Trois expériences de vie

Sous le titre laconique et énigmatique Surgies, l’auteur breton Alexis Gloaguen raconte trois expériences de vie menées, pour deux d’entre elles, en résidence d’écrivain.

 

La première auprès de comédiens et d’artistes dans le pays de Dinan, l’autre auprès des occupants des Jardins Solidaires de Morlaix. Le troisième texte du livre évoque un lieu de mémoire, celui de la Résistance bretonne à Langoëlan dans le Centre-Bretagne. Trois espaces, trois expériences que l’écriture poétique d’Alexis Gloaguen transfigure. Sous sa plume, ils deviennent des lieux de révélation. Des « surgies » en quelque sorte.

 

Alexis Gloaguen s’emploie, comme il le dit lui-même, à noter « les surgies provenant d’un monde qui, dans certains cas, se passerait bien de nous ». Il parle aussi de « la surgie des évidences hors du terreau des jours » ou encore de la « surgie des plantes » quand « à travers les phrases nées du jardin, on redevient habitant ». Dans ces Jardins Solidaires de Morlaix, l’écrivain va, en effet, se mettre en état d’accueillir ces « surgies » que Gustave Roud appelait des « signes »« La poésie, disait le poète suisse, m’a toujours semblé être une quête de signes au cœur d’un monde qui ne demande qu’à répondre, interrogé, il est vrai, selon une certaine intonation de voix » (Air de la solitude, éditions l’âge d’homme) Il y a chez Gloaguen comme chez Roud cette quête inlassable de signes.

 

Le lieu de résidence de l’auteur breton à Morlaix sera un vieux camion d’où  il regardera avec tendresse un peuple s’ébrouer au milieu des planches de légumes, des massifs de fleurs ou des arbres fruitiers. « Ainsi, écrit-il, on vit des signes que l’on arrange autour de soi, des recherches de chaleur qui nous redressent dans la douleur du froid ». Car, ajoute-t-il, « le jardin est un atterrissage pour ceux qui ont perdu les images-radar de leur vie ». Ils et elles s’appellent Brigitte (« qui coupe l’herbe au couteau »), Nicole, Jean-Paul, Alain (« le pourvoyeur d’eau »), Esma et Ujesin, Régis et tant d’autres. Alexis, parfois, devient l’un des leurs, et met lui-même la main à la pâte. Ainsi aide-t-il Brigitte « à lier des fèves autour d’un grillage pour ménager une ascension vers la course du soleil ». L’écrivain en tire des leçons de sagesse. « C’est en chérissant le futile qu’on découvre l’essentiel ». Il cite Epicure pour qui « le jardin n’était pas une fuite, mais un lieu d’où revoir les choses ».

 

« Une formidable leçon d’humilité »

 

Dans le pays de Dinan, la résidence d’écrivain donnait moins l’occasion de toucher terre.
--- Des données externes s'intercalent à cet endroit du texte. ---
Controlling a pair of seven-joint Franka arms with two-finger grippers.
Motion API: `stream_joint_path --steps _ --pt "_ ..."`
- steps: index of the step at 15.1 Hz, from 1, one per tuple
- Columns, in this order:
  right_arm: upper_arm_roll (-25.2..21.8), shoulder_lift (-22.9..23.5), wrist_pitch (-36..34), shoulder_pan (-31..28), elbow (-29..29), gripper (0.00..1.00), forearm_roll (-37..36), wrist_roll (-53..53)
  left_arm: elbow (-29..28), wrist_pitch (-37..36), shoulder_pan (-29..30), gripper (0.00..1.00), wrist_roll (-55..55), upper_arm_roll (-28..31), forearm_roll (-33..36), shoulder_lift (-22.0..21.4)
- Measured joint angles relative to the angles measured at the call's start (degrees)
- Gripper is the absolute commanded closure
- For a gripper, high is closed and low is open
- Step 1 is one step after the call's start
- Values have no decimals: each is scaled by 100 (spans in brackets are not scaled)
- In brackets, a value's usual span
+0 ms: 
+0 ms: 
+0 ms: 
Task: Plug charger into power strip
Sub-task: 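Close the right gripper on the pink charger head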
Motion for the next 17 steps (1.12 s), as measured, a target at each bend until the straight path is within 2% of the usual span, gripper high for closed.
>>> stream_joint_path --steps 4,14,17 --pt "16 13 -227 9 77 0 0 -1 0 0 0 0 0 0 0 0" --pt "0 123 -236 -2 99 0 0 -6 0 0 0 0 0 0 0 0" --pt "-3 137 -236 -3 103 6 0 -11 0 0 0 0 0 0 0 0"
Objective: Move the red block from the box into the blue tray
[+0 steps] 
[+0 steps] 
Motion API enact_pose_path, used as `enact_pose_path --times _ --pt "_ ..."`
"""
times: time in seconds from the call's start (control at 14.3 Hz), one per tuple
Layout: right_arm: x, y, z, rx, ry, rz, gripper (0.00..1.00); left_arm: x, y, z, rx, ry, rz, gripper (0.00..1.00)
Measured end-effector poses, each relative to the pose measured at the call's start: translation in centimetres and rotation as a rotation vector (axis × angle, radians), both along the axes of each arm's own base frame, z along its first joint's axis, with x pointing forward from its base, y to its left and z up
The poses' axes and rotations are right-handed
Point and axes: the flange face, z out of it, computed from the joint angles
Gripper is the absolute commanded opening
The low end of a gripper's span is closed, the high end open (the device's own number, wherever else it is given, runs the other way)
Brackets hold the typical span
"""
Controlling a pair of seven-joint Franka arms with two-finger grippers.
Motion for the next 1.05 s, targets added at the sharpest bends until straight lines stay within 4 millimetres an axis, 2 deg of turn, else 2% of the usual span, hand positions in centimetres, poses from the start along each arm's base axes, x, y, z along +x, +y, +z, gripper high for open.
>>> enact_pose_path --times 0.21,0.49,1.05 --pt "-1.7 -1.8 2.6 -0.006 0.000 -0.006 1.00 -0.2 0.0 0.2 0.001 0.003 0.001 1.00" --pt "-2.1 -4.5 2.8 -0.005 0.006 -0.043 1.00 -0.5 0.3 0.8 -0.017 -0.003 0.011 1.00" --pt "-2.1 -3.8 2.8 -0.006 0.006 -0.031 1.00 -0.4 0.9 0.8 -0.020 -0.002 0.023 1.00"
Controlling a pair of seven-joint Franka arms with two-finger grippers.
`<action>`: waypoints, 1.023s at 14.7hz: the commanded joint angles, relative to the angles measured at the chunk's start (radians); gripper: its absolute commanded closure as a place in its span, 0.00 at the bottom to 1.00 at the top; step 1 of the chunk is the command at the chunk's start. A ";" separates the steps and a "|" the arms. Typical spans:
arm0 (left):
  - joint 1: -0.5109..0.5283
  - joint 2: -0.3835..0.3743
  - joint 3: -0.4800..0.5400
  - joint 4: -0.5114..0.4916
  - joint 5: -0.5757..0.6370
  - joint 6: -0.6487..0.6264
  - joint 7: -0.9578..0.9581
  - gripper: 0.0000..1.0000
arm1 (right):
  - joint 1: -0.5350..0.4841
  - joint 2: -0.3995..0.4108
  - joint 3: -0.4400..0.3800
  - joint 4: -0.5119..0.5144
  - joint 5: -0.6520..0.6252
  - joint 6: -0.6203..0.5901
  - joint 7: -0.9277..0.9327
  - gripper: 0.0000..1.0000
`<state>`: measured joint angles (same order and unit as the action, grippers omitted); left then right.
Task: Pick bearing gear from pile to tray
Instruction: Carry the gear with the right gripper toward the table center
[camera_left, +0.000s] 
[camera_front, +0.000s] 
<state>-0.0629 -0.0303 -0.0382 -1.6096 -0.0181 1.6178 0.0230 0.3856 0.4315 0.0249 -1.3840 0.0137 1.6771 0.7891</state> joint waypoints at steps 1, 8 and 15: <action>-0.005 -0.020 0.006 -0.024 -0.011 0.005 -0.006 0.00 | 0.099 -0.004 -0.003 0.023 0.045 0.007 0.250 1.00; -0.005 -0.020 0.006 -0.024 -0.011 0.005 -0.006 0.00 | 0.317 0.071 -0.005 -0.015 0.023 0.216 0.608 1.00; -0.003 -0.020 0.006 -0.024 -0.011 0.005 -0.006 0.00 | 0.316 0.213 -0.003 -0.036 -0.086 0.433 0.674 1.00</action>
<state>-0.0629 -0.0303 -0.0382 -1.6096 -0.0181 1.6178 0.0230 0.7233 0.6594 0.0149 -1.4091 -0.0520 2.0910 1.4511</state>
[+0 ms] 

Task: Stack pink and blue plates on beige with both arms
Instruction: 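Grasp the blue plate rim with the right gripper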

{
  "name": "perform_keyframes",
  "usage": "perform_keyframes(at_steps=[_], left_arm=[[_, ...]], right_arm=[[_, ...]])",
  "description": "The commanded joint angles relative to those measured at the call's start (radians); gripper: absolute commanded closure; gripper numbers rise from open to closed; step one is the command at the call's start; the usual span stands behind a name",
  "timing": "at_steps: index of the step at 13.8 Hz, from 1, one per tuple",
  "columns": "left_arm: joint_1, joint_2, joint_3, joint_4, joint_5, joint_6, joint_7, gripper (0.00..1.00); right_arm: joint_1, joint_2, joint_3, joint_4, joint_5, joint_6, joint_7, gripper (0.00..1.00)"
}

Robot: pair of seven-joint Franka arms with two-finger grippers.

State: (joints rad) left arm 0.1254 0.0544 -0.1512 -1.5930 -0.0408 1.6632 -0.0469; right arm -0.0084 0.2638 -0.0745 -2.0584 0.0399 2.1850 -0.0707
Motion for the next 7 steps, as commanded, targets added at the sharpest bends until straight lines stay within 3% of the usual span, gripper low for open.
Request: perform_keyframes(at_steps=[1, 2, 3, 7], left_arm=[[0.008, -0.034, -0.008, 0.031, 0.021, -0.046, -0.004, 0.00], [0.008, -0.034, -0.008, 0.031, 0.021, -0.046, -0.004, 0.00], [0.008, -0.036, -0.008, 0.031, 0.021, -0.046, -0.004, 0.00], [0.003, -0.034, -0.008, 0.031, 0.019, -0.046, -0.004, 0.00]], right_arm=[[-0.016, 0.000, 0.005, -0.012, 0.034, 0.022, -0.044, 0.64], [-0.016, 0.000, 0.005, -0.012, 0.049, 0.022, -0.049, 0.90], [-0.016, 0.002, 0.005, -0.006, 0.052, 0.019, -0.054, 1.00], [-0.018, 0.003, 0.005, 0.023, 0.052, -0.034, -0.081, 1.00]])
C’est avant tout, pour Alexis Gloaguen, une découverte du monde du théâtre (« une révélation et un virage décisif ») et, sur les pas d’un photographe, l’opportunité de rencontres et de « moments forts du quotidien ». Il avoue même que ce fut là « une formidable leçon d’humilité » qui lui a permis de « sortir du splendide isolement de l’écrivain » et même d’affronter « un moment de déconstruction » qui le « fragilisera » un temps. « Je mesure, avoue-t-il, mon inadaptation à la vie en groupe et à la baisse de sollicitude que cela entraîne ». Bel exercice d’introspection sur la place et le rôle de l’écrivain, y compris au sein même du monde artistique.

 

Le troisième texte de ce livre est d’une autre nature dans son évocation du Maquis Breton et du combat de Kergoët, le 1er juillet 1944. Alexis Gloaguen parle ici d’un lieu emblématique de la Résistance bretonne situé à proximité de son propre lieu de résidence. L’auteur place l’évocation de ce lieu sous le signe du célèbre hymne Bella ciao des Partisans italiens. « Il y a, dans l’alliance de la jeunesse et des situations désespérées, une raison d’idéaliser l’amour », écrit-il sans imaginer que, quelques mois après avoir écrit ces mots, Bella ciao deviendrait le chant de ralliement des femmes iraniennes en lutte pour leur émancipation et leur liberté.